What you should do –
Write every line of the following listing exactly as it reads.

Data provided –
◇ ◇ ◇
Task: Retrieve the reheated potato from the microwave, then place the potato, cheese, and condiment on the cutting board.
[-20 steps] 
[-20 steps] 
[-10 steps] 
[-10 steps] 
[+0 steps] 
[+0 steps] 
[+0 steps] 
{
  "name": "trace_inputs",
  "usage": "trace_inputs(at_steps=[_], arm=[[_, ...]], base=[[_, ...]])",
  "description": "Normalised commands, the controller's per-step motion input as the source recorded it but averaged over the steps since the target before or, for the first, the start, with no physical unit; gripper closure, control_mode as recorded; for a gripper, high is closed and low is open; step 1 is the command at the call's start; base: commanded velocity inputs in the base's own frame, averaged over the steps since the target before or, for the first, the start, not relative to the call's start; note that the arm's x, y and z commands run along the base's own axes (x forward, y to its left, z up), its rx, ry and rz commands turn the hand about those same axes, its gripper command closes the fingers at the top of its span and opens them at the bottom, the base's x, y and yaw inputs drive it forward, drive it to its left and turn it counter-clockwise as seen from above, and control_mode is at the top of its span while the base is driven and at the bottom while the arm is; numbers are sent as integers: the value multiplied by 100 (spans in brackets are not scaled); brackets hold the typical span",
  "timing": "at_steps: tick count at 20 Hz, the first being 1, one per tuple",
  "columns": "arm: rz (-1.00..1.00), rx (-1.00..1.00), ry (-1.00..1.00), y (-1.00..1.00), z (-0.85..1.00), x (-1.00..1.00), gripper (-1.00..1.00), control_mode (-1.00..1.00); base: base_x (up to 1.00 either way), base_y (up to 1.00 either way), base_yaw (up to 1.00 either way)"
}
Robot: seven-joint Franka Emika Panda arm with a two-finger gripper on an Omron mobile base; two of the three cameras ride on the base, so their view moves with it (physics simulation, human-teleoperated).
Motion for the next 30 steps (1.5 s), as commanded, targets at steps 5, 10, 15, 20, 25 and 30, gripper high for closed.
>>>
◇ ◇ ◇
Completed exercise –
Task: Retrieve the reheated potato from the microwave, then place the potato, cheese, and condiment on the cutting board.
[-20 steps] 
[-20 steps] 
[-10 steps] 
[-10 steps] 
[+0 steps] 
[+0 steps] 
[+0 steps] 
{
  "name": "trace_inputs",
  "usage": "trace_inputs(at_steps=[_], arm=[[_, ...]], base=[[_, ...]])",
  "description": "Normalised commands, the controller's per-step motion input as the source recorded it but averaged over the steps since the target before or, for the first, the start, with no physical unit; gripper closure, control_mode as recorded; for a gripper, high is closed and low is open; step 1 is the command at the call's start; base: commanded velocity inputs in the base's own frame, averaged over the steps since the target before or, for the first, the start, not relative to the call's start; note that the arm's x, y and z commands run along the base's own axes (x forward, y to its left, z up), its rx, ry and rz commands turn the hand about those same axes, its gripper command closes the fingers at the top of its span and opens them at the bottom, the base's x, y and yaw inputs drive it forward, drive it to its left and turn it counter-clockwise as seen from above, and control_mode is at the top of its span while the base is driven and at the bottom while the arm is; numbers are sent as integers: the value multiplied by 100 (spans in brackets are not scaled); brackets hold the typical span",
  "timing": "at_steps: tick count at 20 Hz, the first being 1, one per tuple",
  "columns": "arm: rz (-1.00..1.00), rx (-1.00..1.00), ry (-1.00..1.00), y (-1.00..1.00), z (-0.85..1.00), x (-1.00..1.00), gripper (-1.00..1.00), control_mode (-1.00..1.00); base: base_x (up to 1.00 either way), base_y (up to 1.00 either way), base_yaw (up to 1.00 either way)"
}
Robot: seven-joint Franka Emika Panda arm with a two-finger gripper on an Omron mobile base; two of the three cameras ride on the base, so their view moves with it (physics simulation, human-teleoperated).
Motion for the next 30 steps (1.5 s), as commanded, targets at steps 5, 10, 15, 20, 25 and 30, gripper high for closed.
>>>

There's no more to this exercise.